Specifically, NAB contends “the vast majority of comments from broadcasters supporting GBS’ proposal are form letters, and that these form letters − representing what NAB believes to be 93 of the 109 stations purportedly supporting GBS − were signed by a longtime counsel to GBS, who has also been a Devine business partner.”

NAB concluded the ex parte by urging the FCC to “not become the latest in a long line of those who regret having trusted Mr. Devine and his businesses’ representations” and to reject the GBS geo-targeting proposal.

GBS reply

Radio World invited GBS to respond to NAB’s claims.

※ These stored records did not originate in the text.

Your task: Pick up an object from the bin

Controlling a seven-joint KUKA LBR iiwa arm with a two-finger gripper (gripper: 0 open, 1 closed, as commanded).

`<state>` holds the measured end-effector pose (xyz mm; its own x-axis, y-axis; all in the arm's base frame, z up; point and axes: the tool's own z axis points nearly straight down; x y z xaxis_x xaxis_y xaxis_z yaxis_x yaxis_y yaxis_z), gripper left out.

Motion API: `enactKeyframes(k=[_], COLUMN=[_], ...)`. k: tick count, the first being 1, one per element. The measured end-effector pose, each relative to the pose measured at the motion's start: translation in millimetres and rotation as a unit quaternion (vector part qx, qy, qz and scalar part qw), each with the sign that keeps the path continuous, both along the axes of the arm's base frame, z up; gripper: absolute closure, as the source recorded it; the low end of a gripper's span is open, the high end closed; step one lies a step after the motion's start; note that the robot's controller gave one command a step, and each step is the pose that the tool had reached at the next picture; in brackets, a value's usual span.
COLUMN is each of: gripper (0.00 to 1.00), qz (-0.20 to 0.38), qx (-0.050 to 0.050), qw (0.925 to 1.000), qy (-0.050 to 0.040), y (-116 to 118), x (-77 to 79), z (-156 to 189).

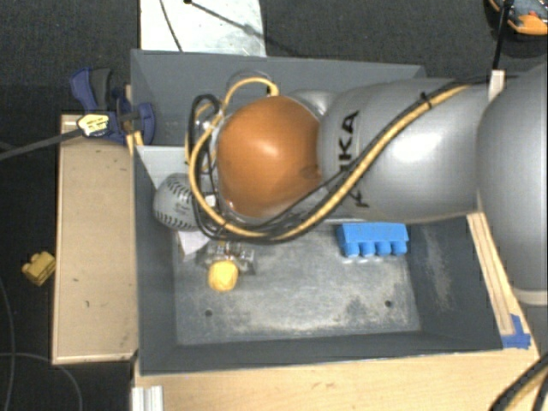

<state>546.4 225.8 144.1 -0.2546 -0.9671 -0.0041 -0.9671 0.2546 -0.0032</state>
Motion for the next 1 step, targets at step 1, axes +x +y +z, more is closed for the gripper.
enactKeyframes(k=[1], gripper=[1.0], qz=[-0.001], qx=[0.0], qw=[1.0], qy=[-0.0008], y=[0.2], x=[0.3], z=[6.1])
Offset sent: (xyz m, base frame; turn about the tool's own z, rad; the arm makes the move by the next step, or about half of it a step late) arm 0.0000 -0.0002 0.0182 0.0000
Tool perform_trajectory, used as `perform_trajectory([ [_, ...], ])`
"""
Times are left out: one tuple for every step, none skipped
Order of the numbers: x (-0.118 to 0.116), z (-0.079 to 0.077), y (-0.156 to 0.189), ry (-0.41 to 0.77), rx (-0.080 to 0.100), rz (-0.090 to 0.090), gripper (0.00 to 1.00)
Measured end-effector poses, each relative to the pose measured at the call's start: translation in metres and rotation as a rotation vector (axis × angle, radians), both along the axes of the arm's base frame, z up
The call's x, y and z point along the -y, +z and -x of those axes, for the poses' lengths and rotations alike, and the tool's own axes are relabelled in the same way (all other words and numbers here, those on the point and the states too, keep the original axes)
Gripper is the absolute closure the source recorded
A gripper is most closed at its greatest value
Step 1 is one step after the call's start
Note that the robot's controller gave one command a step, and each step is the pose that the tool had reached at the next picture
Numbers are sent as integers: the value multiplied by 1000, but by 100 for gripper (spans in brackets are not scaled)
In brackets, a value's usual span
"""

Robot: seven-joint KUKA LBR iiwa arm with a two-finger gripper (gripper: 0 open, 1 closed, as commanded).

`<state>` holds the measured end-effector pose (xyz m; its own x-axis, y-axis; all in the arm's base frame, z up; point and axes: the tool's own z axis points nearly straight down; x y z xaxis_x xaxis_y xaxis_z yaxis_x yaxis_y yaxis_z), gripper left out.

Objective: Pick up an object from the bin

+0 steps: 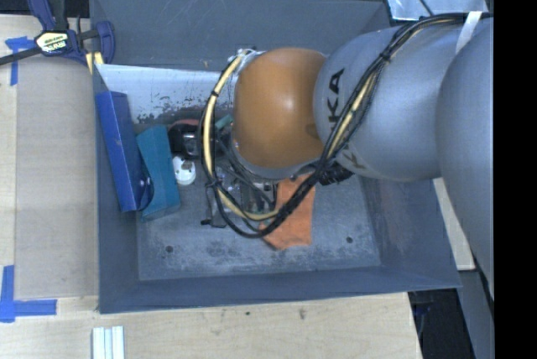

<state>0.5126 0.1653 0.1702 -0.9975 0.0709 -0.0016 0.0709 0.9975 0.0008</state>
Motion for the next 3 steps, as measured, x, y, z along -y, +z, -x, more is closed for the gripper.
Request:
perform_trajectory([
  [0, 0, 0, -1, 0, 0, 0],
  [0, 0, 0, -1, 0, 0, 0],
  [13, 0, 7, -33, 2, -1, 0],
])
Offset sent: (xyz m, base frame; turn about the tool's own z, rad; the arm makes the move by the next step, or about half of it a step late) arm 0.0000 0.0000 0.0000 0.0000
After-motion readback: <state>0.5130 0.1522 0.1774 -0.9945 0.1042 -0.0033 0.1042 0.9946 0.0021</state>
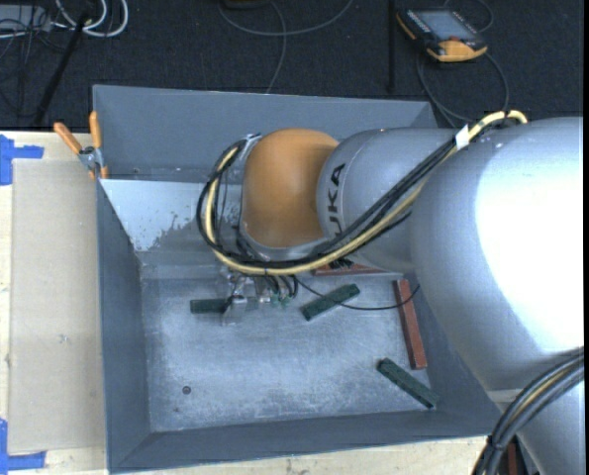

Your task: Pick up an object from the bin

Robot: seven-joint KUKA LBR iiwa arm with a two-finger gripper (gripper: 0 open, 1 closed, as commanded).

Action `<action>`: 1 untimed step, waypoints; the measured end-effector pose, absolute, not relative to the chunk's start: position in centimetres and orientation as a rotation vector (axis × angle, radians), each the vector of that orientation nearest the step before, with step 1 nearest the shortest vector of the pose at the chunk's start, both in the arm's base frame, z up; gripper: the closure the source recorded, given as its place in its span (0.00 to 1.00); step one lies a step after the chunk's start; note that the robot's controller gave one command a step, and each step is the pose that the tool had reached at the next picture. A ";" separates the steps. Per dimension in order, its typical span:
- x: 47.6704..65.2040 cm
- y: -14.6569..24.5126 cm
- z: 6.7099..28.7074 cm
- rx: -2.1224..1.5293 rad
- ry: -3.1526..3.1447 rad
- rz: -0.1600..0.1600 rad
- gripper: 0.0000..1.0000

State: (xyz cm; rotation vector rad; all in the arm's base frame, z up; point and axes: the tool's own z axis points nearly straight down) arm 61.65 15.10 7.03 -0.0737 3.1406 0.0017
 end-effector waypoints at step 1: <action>60.9 16.3 21.5 -0.215 3.124 0.003 1.00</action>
Offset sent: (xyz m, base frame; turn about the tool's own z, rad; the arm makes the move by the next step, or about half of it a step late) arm -0.0101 0.0119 0.1399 -0.0925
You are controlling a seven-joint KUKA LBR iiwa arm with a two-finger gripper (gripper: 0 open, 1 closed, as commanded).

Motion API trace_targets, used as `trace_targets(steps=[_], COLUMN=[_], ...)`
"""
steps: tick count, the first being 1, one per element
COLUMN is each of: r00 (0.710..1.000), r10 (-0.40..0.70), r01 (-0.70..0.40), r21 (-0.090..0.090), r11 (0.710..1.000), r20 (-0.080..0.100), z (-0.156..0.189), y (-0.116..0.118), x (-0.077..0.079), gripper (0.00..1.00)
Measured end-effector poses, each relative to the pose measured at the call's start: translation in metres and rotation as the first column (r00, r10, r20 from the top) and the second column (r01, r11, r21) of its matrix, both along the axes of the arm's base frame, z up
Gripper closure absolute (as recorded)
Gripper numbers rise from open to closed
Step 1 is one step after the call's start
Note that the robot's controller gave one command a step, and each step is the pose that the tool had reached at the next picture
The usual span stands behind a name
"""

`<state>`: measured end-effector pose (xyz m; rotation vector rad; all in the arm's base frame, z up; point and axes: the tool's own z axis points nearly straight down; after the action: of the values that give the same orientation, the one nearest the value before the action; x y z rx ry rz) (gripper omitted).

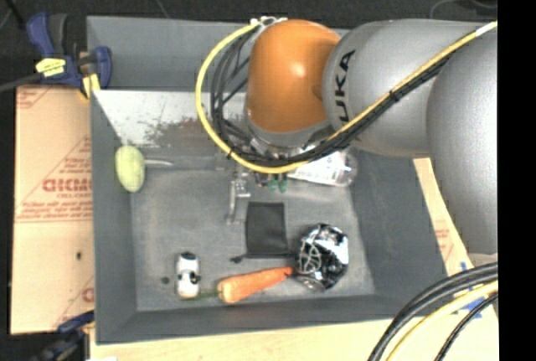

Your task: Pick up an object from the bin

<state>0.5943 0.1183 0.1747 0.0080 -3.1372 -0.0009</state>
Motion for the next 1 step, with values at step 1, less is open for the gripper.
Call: trace_targets(steps=[1], r00=[1.0], r10=[-0.003], r01=[0.003], r21=[0.001], r11=[1.0], r20=[0.008], z=[0.0048], y=[-0.0006], x=[0.0016], gripper=[0.0])
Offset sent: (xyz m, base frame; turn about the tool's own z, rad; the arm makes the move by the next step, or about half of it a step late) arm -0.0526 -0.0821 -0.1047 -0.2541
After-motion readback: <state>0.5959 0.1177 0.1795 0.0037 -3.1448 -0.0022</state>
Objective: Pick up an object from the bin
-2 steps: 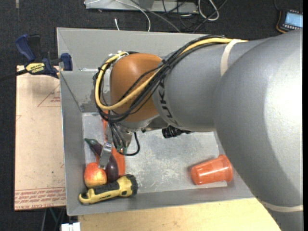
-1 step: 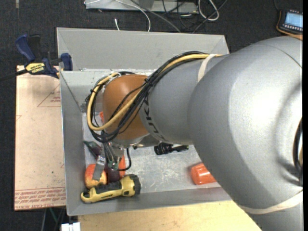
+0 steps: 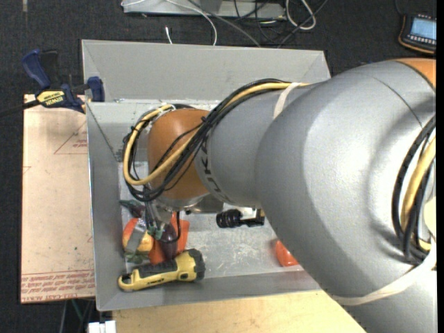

“In a desperate attempt at character assassination,” the company wrote in an emailed statement, “the NAB’s tabloid filing omits one critical but publicly known fact: the lawsuit that gave rise to all of these allegations that the NAB launders before the FCC was voluntarily dismissed by the plaintiff with prejudice. Frivolous lawsuits and accusations happen in business, and the NAB’s members know this. 

“Knowing its technical arguments are going nowhere, NAB has resorted to character assassination to shield the largest radio stations from competition by minority-owned and small broadcasters. The question before the FCC is whether the technology can be deployed consistent with the FCC’s rules and the record overwhelmingly shows it does.”